**Problem description:** The data below must be copied in full and without any change.

**Provided data:**
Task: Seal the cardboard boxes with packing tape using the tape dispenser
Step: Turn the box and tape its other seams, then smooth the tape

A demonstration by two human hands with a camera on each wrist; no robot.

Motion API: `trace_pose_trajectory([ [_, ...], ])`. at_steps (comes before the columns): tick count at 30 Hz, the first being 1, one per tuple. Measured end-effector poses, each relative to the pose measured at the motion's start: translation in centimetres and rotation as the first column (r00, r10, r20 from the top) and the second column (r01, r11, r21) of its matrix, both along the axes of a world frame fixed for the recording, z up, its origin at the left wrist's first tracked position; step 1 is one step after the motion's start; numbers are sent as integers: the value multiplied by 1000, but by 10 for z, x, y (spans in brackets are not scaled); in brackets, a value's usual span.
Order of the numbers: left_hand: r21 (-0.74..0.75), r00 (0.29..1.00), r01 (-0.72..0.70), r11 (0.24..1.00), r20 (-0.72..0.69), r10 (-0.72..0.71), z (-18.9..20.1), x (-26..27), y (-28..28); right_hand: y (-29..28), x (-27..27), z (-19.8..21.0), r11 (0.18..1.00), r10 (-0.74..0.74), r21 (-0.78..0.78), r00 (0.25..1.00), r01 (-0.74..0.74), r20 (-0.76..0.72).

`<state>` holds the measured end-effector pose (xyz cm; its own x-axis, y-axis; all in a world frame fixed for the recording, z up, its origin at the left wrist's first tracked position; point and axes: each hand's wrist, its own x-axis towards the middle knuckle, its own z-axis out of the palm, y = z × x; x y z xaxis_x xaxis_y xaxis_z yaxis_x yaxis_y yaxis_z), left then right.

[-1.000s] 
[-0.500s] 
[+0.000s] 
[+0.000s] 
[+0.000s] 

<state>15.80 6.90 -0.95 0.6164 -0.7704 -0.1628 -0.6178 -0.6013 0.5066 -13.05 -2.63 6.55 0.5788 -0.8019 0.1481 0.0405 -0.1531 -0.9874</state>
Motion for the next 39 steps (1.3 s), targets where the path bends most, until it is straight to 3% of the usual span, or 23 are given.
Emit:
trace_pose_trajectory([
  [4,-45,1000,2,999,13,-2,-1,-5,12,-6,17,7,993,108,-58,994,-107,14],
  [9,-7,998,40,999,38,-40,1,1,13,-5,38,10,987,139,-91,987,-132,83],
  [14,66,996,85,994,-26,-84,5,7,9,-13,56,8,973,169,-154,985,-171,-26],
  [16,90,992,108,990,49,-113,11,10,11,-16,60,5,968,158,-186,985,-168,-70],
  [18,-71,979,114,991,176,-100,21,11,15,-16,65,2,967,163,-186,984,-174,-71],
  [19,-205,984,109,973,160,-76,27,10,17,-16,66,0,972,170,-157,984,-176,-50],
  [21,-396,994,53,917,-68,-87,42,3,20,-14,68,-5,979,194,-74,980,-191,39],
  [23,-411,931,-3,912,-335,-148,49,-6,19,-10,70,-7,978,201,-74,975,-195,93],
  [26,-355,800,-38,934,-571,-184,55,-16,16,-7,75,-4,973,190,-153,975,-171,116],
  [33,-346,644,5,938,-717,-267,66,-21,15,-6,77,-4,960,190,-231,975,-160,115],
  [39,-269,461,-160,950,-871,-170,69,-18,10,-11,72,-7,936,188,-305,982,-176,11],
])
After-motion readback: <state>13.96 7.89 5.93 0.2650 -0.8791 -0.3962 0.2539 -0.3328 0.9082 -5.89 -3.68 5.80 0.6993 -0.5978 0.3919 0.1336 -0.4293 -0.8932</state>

**Exercise solution:**
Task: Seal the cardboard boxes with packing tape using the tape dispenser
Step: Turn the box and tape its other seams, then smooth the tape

A demonstration by two human hands with a camera on each wrist; no robot.

Motion API: `trace_pose_trajectory([ [_, ...], ])`. at_steps (comes before the columns): tick count at 30 Hz, the first being 1, one per tuple. Measured end-effector poses, each relative to the pose measured at the motion's start: translation in centimetres and rotation as the first column (r00, r10, r20 from the top) and the second column (r01, r11, r21) of its matrix, both along the axes of a world frame fixed for the recording, z up, its origin at the left wrist's first tracked position; step 1 is one step after the motion's start; numbers are sent as integers: the value multiplied by 1000, but by 10 for z, x, y (spans in brackets are not scaled); in brackets, a value's usual span.
Order of the numbers: left_hand: r21 (-0.74..0.75), r00 (0.29..1.00), r01 (-0.72..0.70), r11 (0.24..1.00), r20 (-0.72..0.69), r10 (-0.72..0.71), z (-18.9..20.1), x (-26..27), y (-28..28); right_hand: y (-29..28), x (-27..27), z (-19.8..21.0), r11 (0.18..1.00), r10 (-0.74..0.74), r21 (-0.78..0.78), r00 (0.25..1.00), r01 (-0.74..0.74), r20 (-0.76..0.72).

`<state>` holds the measured end-effector pose (xyz cm; its own x-axis, y-axis; all in a world frame fixed for the recording, z up, its origin at the left wrist's first tracked position; point and axes: each hand's wrist, its own x-axis towards the middle knuckle, its own z-axis out of the palm, y = z × x; x y z xaxis_x xaxis_y xaxis_z yaxis_x yaxis_y yaxis_z), left then right.

[-1.000s] 
[-0.500s] 
[+0.000s] 
[+0.000s] 
[+0.000s] 

<state>15.80 6.90 -0.95 0.6164 -0.7704 -0.1628 -0.6178 -0.6013 0.5066 -13.05 -2.63 6.55 0.5788 -0.8019 0.1481 0.0405 -0.1531 -0.9874</state>
Motion for the next 39 steps (1.3 s), targets where the path bends most, until it is straight to 3% of the usual span, or 23 are given.
Emit:
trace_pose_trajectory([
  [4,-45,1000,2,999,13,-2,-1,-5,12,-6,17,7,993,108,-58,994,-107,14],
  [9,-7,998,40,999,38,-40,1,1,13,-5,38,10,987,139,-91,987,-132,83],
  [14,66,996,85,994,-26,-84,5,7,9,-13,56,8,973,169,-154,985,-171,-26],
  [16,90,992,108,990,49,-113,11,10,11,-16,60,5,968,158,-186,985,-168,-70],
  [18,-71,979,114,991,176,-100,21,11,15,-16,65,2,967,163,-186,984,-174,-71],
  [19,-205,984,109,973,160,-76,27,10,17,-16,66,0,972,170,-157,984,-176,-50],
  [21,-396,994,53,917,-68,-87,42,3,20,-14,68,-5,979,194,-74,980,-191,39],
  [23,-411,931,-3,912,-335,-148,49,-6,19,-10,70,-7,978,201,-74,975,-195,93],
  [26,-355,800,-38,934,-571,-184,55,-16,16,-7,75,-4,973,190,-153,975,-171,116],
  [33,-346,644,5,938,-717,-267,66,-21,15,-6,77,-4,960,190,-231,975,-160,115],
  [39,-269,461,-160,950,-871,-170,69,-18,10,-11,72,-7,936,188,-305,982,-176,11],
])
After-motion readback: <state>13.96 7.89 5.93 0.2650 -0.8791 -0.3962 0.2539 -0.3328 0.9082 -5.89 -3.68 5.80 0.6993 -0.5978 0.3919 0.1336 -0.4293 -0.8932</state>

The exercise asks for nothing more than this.